Just to expand on why I think the business model isn't there, on the one side you have giants like Google and Apple that can crib your best features, and on the other snake oil apps that offer a shiny UI and very little security. To make a quality product profitable, you're stuck trying to keep ahead of the behemoths in terms of engineering, while simultaneously being undercut by competitors with near-zero R&D costs throwing money into ads and paid endorsements. The fact that AV companies with strong existing brands have had so little success in this space makes me skeptical of whether a viable market exists.

I'm bullish on cybersecurity when it comes to enterprise offerings, but the consumer market largely seems like a dead end.

I think this is the category of comment that I've seen downvoted in the past, but it needs to be said:

I wouldn't name a company "malloc".

The meaning is very specific, its usage well established and old, and it would seem to me this company has nothing to do with it and shouldn't claim the name.

I feel the same. I don't like when companies use a word that already exists.
I think a word that already exists is probably fine a lot of the time.
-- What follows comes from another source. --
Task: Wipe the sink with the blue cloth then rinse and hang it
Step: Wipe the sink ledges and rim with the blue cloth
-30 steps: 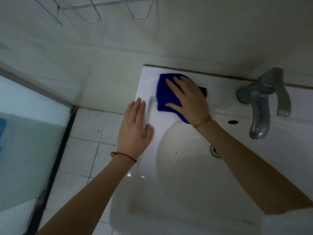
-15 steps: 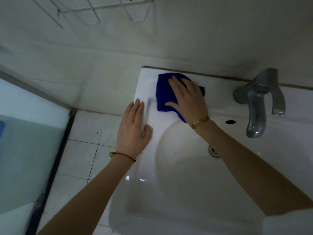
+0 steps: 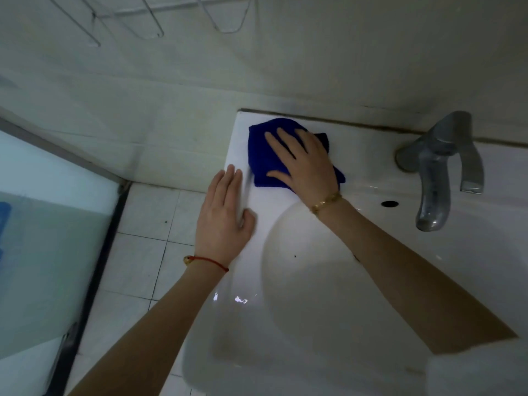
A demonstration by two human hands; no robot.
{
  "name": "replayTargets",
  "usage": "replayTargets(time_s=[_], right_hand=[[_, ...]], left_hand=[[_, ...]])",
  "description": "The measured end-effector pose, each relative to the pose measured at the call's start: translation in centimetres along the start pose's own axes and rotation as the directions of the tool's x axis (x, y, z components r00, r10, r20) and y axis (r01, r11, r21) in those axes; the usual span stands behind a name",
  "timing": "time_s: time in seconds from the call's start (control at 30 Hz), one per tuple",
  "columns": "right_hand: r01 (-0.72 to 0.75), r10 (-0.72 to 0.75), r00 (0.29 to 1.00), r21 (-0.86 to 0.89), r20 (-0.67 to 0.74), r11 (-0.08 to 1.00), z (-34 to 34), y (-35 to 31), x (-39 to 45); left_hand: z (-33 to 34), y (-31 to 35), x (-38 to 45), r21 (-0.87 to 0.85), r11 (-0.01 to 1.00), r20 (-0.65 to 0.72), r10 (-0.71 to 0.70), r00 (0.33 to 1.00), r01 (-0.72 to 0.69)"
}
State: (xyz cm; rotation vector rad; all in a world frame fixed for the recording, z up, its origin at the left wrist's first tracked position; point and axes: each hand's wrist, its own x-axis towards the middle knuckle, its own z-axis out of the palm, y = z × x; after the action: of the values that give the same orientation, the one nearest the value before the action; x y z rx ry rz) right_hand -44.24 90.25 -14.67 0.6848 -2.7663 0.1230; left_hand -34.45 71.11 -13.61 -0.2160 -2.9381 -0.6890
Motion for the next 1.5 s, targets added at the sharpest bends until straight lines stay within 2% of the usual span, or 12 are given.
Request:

But an unrelated technical term with a 50+ year history...
You're right, that's a better way to put it.
yup, especially with so many warnings against using the original malloc, its an interesting choice
It seems like a super bad choice, and people will have a hard time googling for the company, because there's no way the company is going to surpass the decades of results for "malloc" the syscall name.

I feel that you did a good service in warning them about this. But then again, this is what venture capital is all about. Try every permutation of things and eventually you'll hit on a unicorn idea. Maybe naming a company after the most common syscall on the most common OS on the planet is a winning strategy after all?